"Wastewater treatment in the Marcellus Shale alone will likely exceed $3 billion/year in less than ten years as drilling in this massive (natural gas field) accelerates," Boenning & Scattergood water-stock analysts Ryan M. Connors told clients in a report today, citing a study by Penn State..
It takes up to six million gallons of water to use hydraulic fracturing ("fracking") to drive natural gas into production from a single well in the Marcellus rock formation in Pennsylvania and nearby states. Drillers contemplate tens of thousands of wells; Boenning expects 3,300 Marcellus wells by 2020, pumping water at 14 cents a gallon.
"Most of this water returns to the surface in the form of a contaminated liquid," containing "chlorides and sulfates as well as heavy metals," and other caustic compounds, " the disposal of which presents yet-to-be-fully resolved challenges for gas companies," Connors writes.

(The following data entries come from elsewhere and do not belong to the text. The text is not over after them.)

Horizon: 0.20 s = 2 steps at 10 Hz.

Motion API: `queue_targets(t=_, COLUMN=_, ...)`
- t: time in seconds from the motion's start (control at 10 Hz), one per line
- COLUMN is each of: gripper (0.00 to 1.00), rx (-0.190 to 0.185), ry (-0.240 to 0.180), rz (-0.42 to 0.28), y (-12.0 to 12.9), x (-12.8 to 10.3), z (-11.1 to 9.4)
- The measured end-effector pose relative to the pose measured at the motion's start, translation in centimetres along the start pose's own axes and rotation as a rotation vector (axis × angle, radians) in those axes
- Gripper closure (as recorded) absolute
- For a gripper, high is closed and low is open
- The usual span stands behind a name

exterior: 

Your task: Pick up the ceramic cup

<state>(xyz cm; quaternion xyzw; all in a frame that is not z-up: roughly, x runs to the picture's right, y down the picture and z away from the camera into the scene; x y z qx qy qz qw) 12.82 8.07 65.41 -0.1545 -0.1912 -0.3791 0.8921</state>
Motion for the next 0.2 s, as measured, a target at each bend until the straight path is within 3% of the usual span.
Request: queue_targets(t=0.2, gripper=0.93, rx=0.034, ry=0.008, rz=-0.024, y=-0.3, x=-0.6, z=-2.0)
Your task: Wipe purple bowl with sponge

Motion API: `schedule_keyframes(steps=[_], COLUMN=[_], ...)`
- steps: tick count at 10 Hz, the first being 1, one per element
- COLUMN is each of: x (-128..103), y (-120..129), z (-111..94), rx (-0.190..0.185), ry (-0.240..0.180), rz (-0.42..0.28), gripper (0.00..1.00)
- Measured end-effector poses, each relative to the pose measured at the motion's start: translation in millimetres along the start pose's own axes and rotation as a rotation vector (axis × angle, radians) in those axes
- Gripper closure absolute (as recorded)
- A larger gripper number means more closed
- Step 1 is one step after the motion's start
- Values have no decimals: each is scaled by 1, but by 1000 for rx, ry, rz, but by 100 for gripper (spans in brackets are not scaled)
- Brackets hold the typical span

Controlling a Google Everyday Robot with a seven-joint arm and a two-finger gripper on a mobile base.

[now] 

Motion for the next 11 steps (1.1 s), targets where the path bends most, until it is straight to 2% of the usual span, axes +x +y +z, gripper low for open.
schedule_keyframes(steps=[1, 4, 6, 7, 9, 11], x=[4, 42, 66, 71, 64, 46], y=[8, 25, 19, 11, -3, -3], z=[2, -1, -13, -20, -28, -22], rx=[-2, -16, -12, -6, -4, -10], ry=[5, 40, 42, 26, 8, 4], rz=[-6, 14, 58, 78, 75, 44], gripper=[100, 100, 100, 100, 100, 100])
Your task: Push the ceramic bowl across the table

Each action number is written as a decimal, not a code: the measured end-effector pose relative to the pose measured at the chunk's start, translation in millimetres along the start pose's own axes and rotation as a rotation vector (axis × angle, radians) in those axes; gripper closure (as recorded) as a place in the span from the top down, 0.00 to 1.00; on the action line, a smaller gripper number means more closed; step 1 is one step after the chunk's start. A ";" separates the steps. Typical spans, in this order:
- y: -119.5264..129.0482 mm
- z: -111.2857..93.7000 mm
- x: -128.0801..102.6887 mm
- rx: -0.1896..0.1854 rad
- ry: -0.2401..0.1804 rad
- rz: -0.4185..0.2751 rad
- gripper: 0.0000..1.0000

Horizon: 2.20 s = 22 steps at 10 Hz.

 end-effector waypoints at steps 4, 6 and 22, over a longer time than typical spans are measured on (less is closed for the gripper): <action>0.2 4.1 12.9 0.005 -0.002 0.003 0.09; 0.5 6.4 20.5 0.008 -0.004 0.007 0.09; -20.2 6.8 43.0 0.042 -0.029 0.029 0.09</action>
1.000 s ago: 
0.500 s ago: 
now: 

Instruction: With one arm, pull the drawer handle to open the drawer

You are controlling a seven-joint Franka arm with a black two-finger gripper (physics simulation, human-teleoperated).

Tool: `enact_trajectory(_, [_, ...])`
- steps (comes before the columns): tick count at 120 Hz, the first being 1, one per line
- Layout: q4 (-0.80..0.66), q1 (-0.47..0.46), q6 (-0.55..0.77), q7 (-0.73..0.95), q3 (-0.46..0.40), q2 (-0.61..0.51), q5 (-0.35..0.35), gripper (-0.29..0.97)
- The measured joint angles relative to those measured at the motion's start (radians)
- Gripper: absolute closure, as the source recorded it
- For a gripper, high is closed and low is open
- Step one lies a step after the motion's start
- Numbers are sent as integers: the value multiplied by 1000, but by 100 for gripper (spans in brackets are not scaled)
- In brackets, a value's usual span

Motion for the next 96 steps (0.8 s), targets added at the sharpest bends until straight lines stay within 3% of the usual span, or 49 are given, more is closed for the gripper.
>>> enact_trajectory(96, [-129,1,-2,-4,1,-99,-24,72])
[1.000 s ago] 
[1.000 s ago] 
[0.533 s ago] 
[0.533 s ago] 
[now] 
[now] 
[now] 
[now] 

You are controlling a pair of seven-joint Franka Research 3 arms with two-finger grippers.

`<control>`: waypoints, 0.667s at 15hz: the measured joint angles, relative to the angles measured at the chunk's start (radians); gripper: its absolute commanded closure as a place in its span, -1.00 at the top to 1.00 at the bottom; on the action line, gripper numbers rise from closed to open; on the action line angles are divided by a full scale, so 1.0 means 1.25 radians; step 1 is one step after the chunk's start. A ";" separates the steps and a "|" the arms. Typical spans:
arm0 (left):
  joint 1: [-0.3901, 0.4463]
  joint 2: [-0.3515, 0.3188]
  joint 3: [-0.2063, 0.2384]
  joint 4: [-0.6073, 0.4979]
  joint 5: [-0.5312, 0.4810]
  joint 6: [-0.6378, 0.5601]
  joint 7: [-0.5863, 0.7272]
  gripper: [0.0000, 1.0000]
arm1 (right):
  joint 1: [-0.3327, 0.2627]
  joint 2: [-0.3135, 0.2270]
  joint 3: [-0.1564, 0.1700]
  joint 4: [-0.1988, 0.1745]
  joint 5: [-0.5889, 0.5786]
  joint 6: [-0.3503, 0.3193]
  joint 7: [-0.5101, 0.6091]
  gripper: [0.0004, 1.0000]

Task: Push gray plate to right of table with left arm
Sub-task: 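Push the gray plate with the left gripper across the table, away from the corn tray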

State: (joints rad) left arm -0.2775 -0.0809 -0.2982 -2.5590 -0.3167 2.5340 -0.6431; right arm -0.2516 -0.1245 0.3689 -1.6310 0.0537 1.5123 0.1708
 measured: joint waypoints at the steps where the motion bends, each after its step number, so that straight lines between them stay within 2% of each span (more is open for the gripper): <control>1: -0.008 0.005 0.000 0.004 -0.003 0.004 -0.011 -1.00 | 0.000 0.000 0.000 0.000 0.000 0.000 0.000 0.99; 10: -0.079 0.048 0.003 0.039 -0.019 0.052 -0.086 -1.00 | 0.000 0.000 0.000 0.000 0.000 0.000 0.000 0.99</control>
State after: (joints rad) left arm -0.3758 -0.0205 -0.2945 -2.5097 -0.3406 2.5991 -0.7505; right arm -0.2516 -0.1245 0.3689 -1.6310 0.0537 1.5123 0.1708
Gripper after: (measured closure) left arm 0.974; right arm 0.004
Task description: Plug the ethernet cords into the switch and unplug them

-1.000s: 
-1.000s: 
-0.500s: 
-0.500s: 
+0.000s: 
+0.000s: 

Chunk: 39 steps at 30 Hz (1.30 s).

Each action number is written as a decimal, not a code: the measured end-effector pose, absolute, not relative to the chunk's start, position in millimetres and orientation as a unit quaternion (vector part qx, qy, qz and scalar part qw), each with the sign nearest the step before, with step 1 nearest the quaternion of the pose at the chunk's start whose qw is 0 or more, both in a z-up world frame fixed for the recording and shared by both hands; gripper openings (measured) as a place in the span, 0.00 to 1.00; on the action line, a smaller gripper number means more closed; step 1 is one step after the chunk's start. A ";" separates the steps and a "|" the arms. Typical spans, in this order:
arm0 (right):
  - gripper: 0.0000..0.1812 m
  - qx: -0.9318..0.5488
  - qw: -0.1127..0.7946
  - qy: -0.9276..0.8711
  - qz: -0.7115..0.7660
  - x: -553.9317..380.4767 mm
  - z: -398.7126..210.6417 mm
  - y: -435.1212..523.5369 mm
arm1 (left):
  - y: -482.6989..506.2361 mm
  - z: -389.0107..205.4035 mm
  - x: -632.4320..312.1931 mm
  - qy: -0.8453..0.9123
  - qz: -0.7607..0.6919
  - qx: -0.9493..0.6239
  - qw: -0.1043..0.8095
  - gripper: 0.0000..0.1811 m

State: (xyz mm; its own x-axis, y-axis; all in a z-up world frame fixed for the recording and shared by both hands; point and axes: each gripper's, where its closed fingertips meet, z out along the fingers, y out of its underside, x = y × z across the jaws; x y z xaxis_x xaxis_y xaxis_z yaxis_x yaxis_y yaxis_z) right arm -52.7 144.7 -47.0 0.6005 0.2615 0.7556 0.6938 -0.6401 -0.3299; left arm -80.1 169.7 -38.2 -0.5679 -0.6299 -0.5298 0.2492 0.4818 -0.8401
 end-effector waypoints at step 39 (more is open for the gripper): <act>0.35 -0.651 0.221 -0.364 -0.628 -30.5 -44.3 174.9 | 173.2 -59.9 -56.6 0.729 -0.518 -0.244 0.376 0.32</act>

Exxon is so afraid stricter water-quality legislation could derail shale-gas drilling that the company "inserted a protection clause allowing it to walk away should new laws restrict the company from fracking" in its $41 billion deal to buy Marcellus driller XTO Energy earlier this month.
What to do with all the contaminant? In Texas and Louisiana shale fields, where water-quality laws are relatively lax compared to Pennsylvania, West Virginia and other Eastern states, drillers just truck it across the plains and dump it down thousands of dry oil wells; their big concern is water supply and recycling. But in upstate PA, where water laws are stronger and roads are mountainous, wastewater disposal is expensive.
Some frackers send the water to municipal treatment facilities, but those "are designed to treat biological, not chemical, wastewater."